# Task prompt
Scan the listing below for "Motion", then report every line that has it.

# Information provided
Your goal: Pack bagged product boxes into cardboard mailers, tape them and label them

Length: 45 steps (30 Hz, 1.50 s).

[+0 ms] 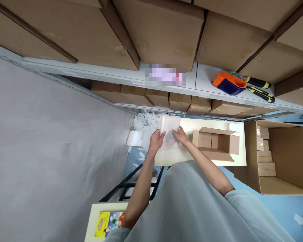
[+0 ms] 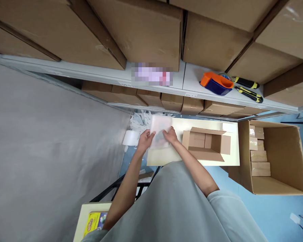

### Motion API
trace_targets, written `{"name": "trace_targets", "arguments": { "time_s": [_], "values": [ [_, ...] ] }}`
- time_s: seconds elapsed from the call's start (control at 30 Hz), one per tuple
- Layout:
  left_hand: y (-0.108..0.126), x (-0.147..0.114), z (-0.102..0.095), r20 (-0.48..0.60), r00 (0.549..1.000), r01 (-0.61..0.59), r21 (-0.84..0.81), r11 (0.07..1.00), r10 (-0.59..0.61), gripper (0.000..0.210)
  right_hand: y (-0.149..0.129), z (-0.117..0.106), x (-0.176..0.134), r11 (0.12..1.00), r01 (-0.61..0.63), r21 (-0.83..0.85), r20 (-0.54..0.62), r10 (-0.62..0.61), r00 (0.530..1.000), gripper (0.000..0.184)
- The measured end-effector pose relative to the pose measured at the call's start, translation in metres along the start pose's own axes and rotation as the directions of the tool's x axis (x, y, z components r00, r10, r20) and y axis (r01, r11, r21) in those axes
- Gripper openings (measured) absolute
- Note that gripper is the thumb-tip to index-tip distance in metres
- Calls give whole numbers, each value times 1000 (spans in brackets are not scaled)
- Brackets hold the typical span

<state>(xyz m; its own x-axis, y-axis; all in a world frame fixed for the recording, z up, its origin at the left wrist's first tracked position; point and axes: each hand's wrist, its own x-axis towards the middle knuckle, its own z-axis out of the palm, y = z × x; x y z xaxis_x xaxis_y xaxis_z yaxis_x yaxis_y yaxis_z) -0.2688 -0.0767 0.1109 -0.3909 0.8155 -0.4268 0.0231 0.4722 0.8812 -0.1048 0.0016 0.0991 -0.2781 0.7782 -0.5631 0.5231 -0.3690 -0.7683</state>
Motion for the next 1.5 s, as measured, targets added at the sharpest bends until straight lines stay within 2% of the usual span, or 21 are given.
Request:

# Exercise solution
### Motion API
Motion for the next 1.5 s, as measured, targets added at the sharpest bends until straight lines stay within 2% of the usual span, or 21 are given.

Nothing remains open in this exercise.